18 Citationer (Scopus)


Increased excitability of the spinal motor system has been observed after loud and unexpected acoustic stimuli (AS) preceding H-reflexes. The paradigm has been proposed as an electrophysiological marker of reticulospinal tract activity in humans. The brainstem reticular formation also maintains dense anatomical interconnections with the cortical motor system. When a startling AS is delivered, prior to transcranial magnetic stimulation (TMS), the AS produces a suppression of motor evoked potential (MEP) amplitude in hand and arm muscles of healthy subjects. Here we analyzed the conditioning effect of a startling AS on MEP amplitude evoked by TMS to the primary motor leg area.

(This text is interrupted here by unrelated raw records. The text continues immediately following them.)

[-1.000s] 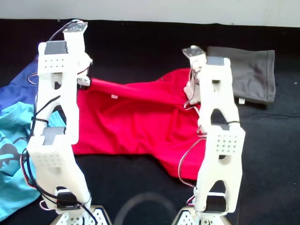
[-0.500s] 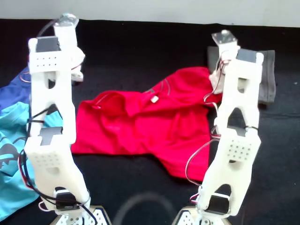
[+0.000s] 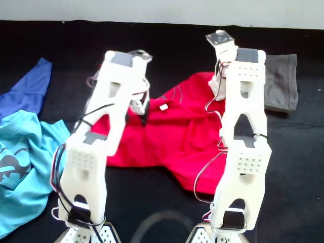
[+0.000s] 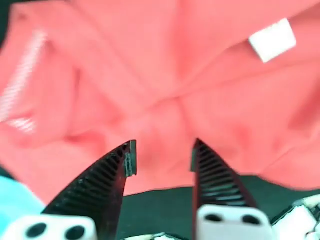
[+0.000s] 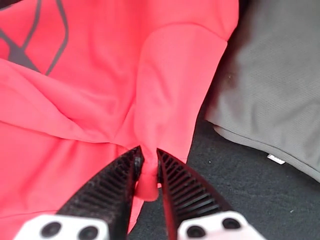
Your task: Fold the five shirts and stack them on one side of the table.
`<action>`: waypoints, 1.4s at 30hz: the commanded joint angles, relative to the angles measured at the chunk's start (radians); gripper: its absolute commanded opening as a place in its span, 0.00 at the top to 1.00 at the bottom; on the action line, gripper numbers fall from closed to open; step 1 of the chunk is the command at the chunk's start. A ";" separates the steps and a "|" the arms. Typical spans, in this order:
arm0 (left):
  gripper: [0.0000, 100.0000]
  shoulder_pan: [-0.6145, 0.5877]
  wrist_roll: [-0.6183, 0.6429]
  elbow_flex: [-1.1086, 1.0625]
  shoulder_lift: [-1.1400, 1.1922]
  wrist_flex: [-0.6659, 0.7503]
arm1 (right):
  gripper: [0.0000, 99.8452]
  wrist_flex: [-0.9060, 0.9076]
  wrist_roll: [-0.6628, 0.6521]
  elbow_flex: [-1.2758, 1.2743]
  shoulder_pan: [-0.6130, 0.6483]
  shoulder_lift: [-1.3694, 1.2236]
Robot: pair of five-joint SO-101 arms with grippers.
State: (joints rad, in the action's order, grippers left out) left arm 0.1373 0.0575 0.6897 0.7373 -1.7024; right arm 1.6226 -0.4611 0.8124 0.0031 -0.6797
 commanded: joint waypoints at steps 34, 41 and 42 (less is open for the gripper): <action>0.85 -0.076 0.129 0.512 0.355 0.098 | 0.99 0.018 -0.006 0.042 0.005 0.067; 0.90 -0.071 0.129 0.558 0.355 0.087 | 0.99 0.018 -0.008 0.042 0.005 0.067; 0.91 -0.071 0.129 0.573 0.355 0.080 | 0.99 0.018 -0.008 0.042 0.005 0.067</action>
State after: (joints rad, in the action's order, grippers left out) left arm 0.0652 0.1788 1.2006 1.1055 -1.6164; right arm 1.6318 -0.4611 0.8124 0.0031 -0.6797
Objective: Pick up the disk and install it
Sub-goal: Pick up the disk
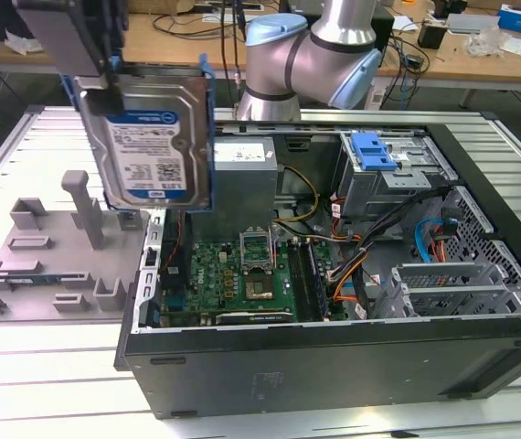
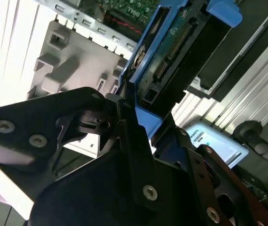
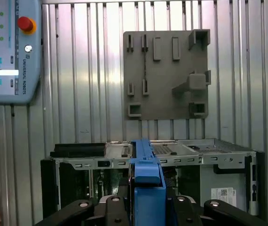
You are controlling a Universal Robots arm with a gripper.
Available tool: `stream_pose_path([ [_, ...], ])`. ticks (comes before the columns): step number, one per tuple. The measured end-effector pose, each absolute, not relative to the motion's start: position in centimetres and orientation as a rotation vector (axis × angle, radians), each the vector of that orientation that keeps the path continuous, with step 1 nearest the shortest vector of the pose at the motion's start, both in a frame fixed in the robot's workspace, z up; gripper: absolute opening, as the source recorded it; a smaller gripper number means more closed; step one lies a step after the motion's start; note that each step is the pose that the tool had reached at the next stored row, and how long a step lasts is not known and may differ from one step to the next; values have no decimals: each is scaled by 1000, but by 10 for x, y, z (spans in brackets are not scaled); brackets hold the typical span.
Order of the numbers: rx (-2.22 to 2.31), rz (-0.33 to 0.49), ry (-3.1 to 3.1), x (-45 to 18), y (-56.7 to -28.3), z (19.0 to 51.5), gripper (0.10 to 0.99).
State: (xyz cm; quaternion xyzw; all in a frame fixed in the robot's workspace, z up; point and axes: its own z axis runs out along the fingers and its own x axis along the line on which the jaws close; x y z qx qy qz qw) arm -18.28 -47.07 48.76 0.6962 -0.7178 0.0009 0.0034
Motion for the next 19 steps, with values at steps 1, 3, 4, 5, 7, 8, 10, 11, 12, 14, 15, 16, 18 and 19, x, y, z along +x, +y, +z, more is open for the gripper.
stream_pose_path([
  [1,2182,3,-2250,-175,-474,488,365],
  [3,2183,3,-2250,-163,-478,488,365],
  [4,2183,3,-2250,-160,-479,488,365],
  [5,2183,3,-2250,-153,-481,488,365],
  [7,2183,3,-2250,-143,-485,488,365],
  [8,2183,3,-2249,-137,-488,488,365],
  [10,2184,2,-2249,-124,-493,488,365],
  [11,2183,2,-2249,-120,-495,488,365],
  [12,2183,2,-2249,-116,-497,488,365],
  [14,2183,2,-2249,-104,-501,488,365],
  [15,2183,1,-2249,-93,-504,488,365],
  [16,2183,1,-2249,-84,-506,488,365],
  [18,2183,1,-2249,-66,-509,488,365],
  [19,2183,1,-2249,-59,-510,488,365],
])
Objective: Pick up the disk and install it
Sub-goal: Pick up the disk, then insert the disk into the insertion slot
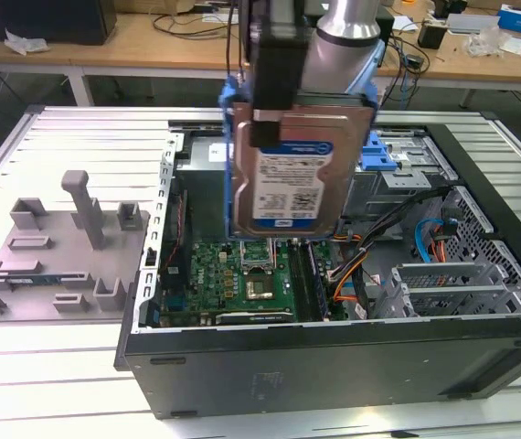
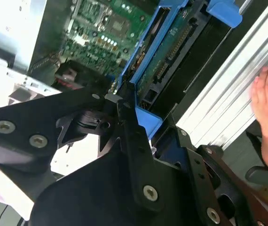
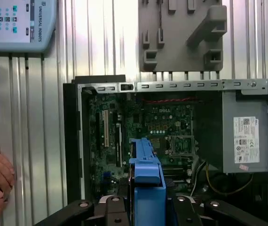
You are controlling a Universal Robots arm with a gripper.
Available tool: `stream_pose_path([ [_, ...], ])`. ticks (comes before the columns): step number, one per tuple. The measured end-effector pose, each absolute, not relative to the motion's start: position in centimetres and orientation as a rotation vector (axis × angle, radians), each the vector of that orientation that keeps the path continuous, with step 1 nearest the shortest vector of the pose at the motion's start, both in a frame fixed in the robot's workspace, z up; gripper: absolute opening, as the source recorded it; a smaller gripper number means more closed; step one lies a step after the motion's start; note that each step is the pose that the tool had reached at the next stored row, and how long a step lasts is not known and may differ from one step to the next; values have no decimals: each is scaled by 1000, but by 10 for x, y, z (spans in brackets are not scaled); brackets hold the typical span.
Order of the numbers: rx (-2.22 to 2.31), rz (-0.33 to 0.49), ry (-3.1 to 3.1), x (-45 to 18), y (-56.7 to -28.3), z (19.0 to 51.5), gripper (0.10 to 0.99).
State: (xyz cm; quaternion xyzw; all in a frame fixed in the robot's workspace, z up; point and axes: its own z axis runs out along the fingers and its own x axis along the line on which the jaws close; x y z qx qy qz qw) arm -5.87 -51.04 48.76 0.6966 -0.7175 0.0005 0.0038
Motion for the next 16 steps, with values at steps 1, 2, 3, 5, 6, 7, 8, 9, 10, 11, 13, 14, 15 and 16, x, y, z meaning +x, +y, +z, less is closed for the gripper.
stream_pose_path([
  [1,2183,1,-2249,-50,-512,488,365],
  [2,2183,1,-2249,-44,-513,488,365],
  [3,2183,1,-2249,-40,-513,488,365],
  [5,2183,1,-2249,-25,-514,488,365],
  [6,2183,1,-2249,-21,-515,488,365],
  [7,2183,1,-2248,-19,-515,488,365],
  [8,2183,1,-2249,-18,-515,488,365],
  [9,2183,1,-2249,-18,-515,488,365],
  [10,2183,1,-2249,-18,-515,488,365],
  [11,2183,1,-2249,-18,-515,488,365],
  [13,2183,1,-2249,-18,-515,488,365],
  [14,2183,1,-2249,-18,-515,488,365],
  [15,2183,1,-2249,-18,-515,488,365],
  [16,2183,1,-2249,-18,-515,488,365],
])
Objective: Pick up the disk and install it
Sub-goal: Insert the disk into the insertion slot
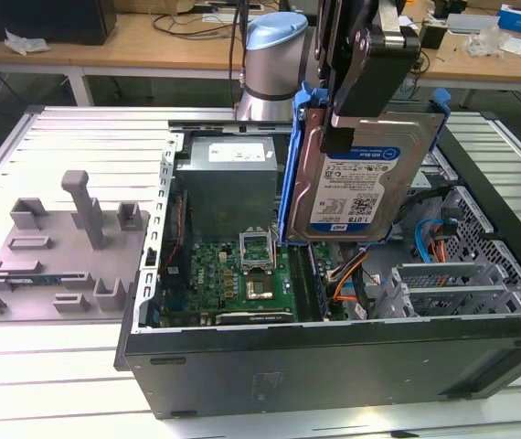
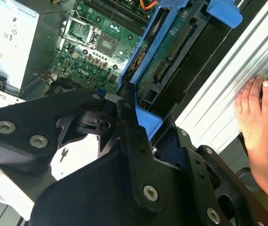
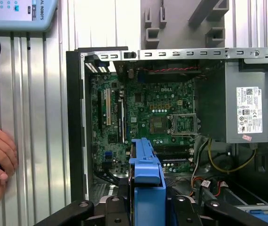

Ten healthy volunteers participated in two experiments that used a conditioning-test paradigm. In the first experiment, a startling AS preceded a suprathreshold transcranial test stimulus. The interstimulus interval (ISI) varied between 20 to 160 ms. When given alone, the test stimulus evoked a MEP amplitude of approximately 0.5 mV in the slightly preinervated soleus muscle (SOL). In the second experiment, the startling AS was used to condition the size of the H-reflex in SOL muscle. Mean MEP amplitude was calculated for each ISI. The conditioning AS suppressed MEP amplitude at ISIs of 30-80 ms. By contrast, H-reflex amplitude was augmented at ISIs of 100-200 ms. In conclusions, acoustic stimulation exerts opposite and ISI-specific effects on the amplitude of MEPs and H-reflex in the SOL muscle, indicating different mechanism of auditory-to-motor interactions at cortical and spinal level of motor system.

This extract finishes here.